There are several ways to dry shoes to prevent damage, but it’s essential to make sure they’re clean before attempting the drying process. 

  1. Newspaper:

This technique has been around forever, and although it seems like an ‘old-fashioned’ idea, it still works very well. You’ll also be doing your part for the environment by using waste paper around your home.

Remove the insoles and laces and give them a thorough clean as you would usually do. Also, clean the inside and outside of your shoes meticulously. Let the insoles dry in a sunlit area with good ventilation (out of direct sunlight), and hang your laces out as you would with your laundry.

Stuff your shoes with newspaper, wrap them in a dry towel and place them in a ventilated area. Make sure to check on them regularly to replace the wet newspaper. Leave them for approximately twelve hours or until they’re entirely dried out. 

  1. Use an electric cooling fan

This method speeds up the process and only requires some old wire clothing hangers. Begin by cutting the hanger in half and shaping it into an ‘s’ shape.

Remove the laces and insoles and place the one end of the ‘s’ you fashioned into the shoes and the other end on the fan, so the shoes are directly in the breeze. You could even hang your insoles and laces up alongside your shoes for a quicker dry than the newspaper method. 

  1. Shoe dryers

These nifty gadgets are a lifesaver – some of them apply low-level heat, and the aim is to get your shoes dry quickly. There are a host of dryers to choose from on Amazon and similar online running webshops.

Shoe Dryers

They are easy to use, and all you need to do is follow the instructions. We can divide them into four categories:

Forced air: The best shoe or boot dryers, as they are also known, have built-in fans to speed up the drying process of about one to three hours. But they can be noisy. 

Convection shoe dryers have built-in heaters that slowly warm the air and dry the shoes within approximately three to eight hours. They are very quiet but not as quick as forced air dryers. 

PTC Dryers Positive Temperature Coefficient dryers consist of stone-like components with self-limiting temperature control. They are among the most energy-efficient devices out there and dry shoes within four to eight hours. The temperature stabilizes once the desired level is reached, so you cannot overheat them. However, they are not the fastest type of dryer.

UV Dryers utilize ultraviolet light to remove bacteria and odor-causing organisms and dry the shoe fabrics within three to eight hours.  

If you’re one of our visual readers the below video will show you a process of cleaning and drying your shoes effectively.
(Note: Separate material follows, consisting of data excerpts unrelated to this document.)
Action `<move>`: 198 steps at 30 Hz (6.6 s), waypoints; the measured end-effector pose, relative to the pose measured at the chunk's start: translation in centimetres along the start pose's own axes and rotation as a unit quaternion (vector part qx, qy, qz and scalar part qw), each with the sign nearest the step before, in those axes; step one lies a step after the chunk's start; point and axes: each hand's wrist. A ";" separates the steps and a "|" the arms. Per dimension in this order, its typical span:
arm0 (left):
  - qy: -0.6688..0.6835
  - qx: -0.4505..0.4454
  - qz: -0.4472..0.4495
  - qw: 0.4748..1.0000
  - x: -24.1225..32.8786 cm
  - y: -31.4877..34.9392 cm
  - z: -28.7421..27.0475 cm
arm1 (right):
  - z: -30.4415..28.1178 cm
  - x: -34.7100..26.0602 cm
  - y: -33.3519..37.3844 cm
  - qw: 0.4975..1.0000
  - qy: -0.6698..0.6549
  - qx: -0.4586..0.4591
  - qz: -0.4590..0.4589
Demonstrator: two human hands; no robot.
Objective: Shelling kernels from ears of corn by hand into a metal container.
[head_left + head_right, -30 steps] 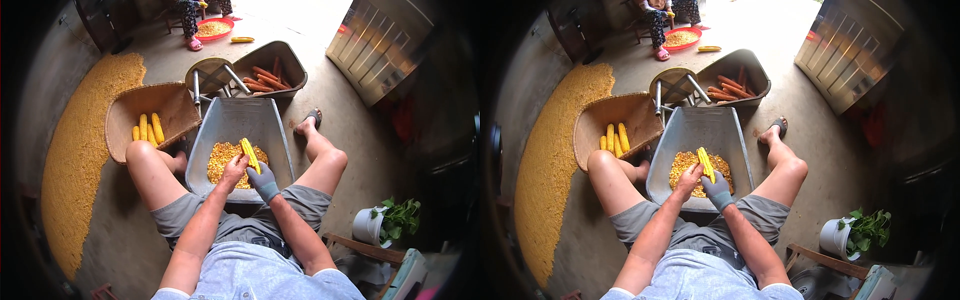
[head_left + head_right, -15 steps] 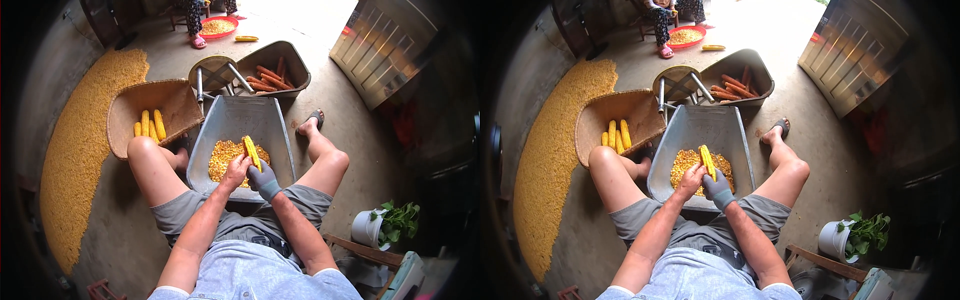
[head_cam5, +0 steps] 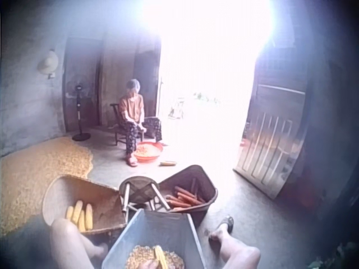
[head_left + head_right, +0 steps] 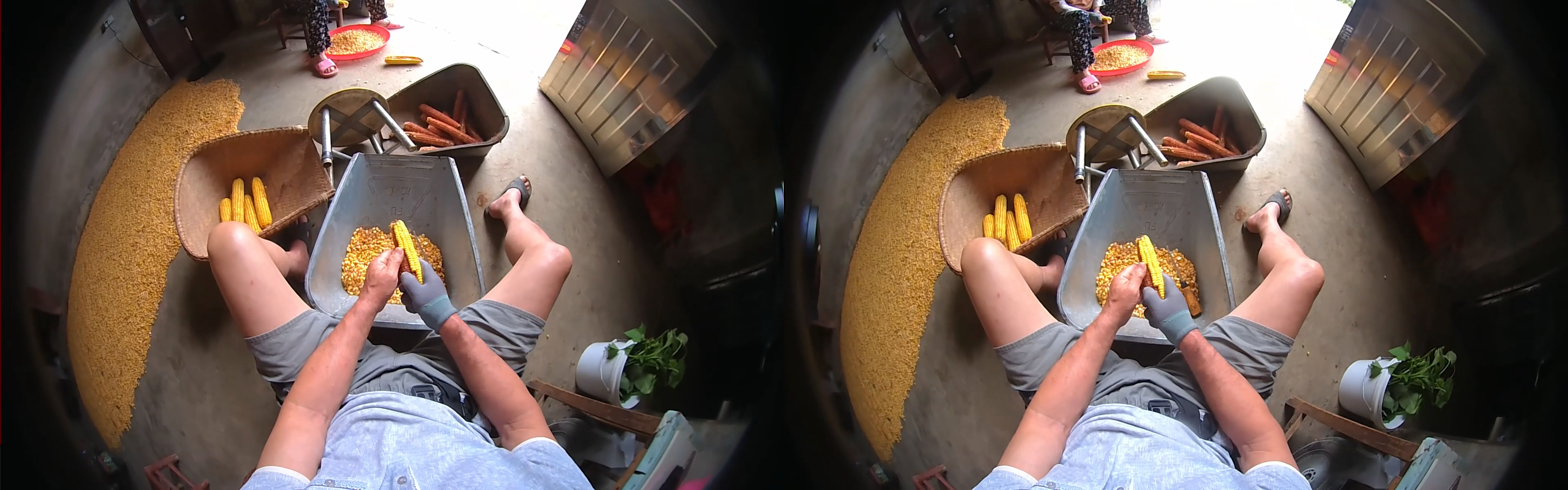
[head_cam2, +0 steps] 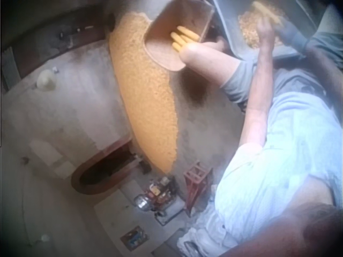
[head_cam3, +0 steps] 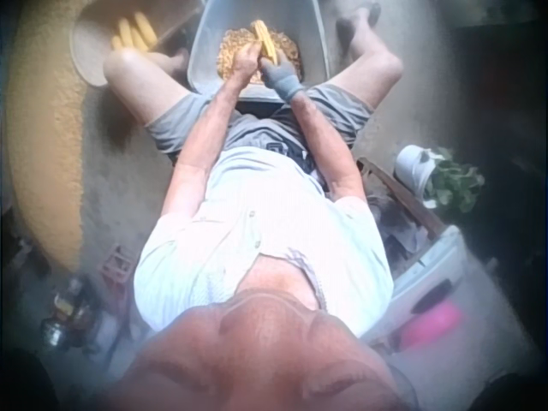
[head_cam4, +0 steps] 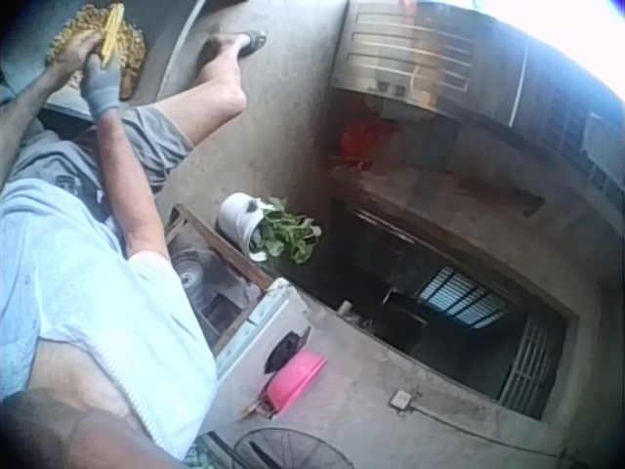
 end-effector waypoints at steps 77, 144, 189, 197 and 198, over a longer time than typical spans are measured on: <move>0.072 0.062 0.018 0.995 1.7 -0.1 -0.6 | 0.5 3.7 0.5 0.935 0.256 0.023 -0.246; -0.137 0.009 0.008 0.991 0.0 0.7 0.7 | -0.7 3.8 -1.1 0.942 0.284 0.067 -0.164; -0.014 0.037 -0.019 0.999 0.3 1.2 -0.7 | -2.2 1.5 -1.3 0.936 0.296 -0.046 -0.186; -0.158 0.056 0.044 0.985 -2.3 0.9 -1.0 | -2.1 0.3 -2.9 0.977 0.037 0.114 -0.178; -0.193 0.058 0.040 0.979 -2.5 0.9 -0.9 | -2.1 0.0 -3.1 0.976 0.037 0.117 -0.178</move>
Point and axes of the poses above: each hand's wrist, its own y-axis away from the middle knuckle, its own z-axis out of the palm, x = y × z, and after that the axes turned 14 degrees about -z, right-handed
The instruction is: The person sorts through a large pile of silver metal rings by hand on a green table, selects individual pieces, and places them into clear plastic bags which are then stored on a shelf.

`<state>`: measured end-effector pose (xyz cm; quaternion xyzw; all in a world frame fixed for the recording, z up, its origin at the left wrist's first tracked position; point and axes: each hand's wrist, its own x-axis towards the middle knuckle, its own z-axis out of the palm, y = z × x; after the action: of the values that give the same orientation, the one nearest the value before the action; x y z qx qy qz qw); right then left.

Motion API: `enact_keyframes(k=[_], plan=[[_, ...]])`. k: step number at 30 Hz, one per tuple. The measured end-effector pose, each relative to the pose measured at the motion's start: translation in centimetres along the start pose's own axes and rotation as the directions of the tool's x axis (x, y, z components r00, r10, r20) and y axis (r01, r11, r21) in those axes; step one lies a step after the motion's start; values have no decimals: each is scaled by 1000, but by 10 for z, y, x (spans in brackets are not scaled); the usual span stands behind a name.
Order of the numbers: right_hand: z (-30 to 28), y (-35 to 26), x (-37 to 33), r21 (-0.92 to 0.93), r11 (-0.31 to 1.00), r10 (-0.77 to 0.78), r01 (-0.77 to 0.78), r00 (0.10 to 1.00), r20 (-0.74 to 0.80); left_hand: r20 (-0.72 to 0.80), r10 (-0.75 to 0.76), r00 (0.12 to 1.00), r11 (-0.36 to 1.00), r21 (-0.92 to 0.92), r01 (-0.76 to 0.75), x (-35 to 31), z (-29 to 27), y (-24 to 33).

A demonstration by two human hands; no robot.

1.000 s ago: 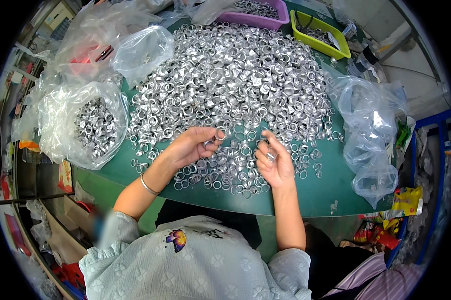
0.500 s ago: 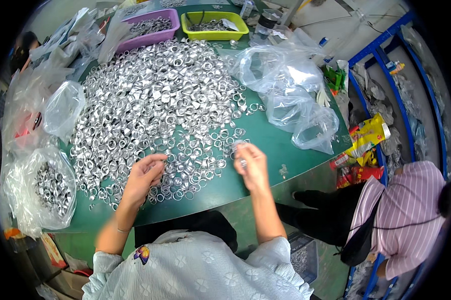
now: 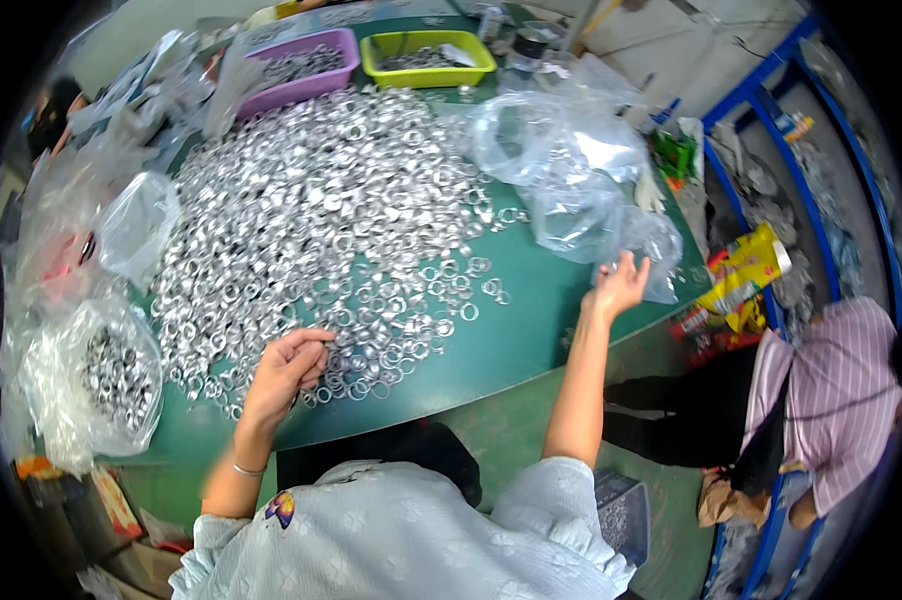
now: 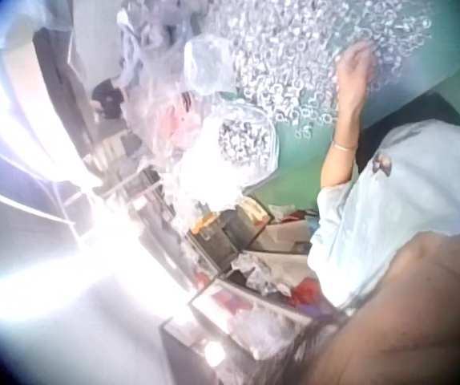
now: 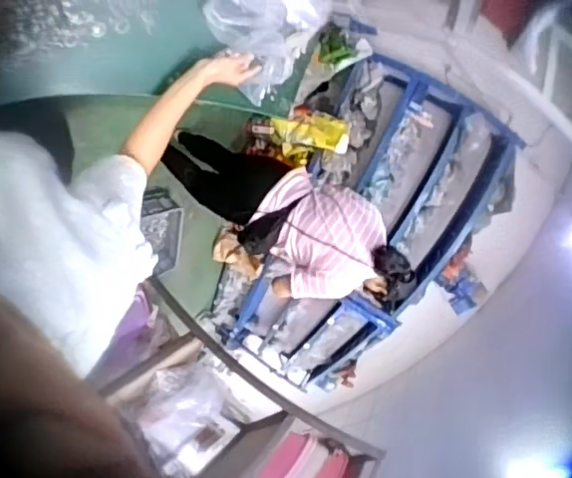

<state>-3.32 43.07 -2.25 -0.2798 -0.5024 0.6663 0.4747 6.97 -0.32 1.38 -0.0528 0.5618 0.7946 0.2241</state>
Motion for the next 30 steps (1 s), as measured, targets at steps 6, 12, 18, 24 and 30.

What you should avoid when drying your running shoes

The list of things to avoid is short and sweet and includes the obvious dangers. 

  1. Tumble Dryers

This is rule number one of drying running shoes. It becomes scorching inside a tumble dryer, and tumbling about in the heat creates unnecessary strain on your runners. The heat will weaken the glue, the stitching and the fabrics will warp – potentially creating a disaster on your next run. 

  1. Radiators or electric heaters

The heat is also a factor here, and as with tumble dryers, the heat is too intense for your shoes. 

  1. Direct sunlight

Contrary to logic and common belief, prolonged exposure to direct sunlight is also a no-no. Sunlight can discolor the fabrics, making the different areas, such as mesh, stitching and eyelets, brittle and unreliable. If you want your pricey shoes to be around for as long as possible, dry them in a shaded area with good ventilation.

Final Thoughts

And there you have it – everything you need to know when it comes to effectively drying your running shoes. As you can see, this is an important step to take if your running shoes get wet. We hope you will use the above steps to keep your shoes in tip-top condition.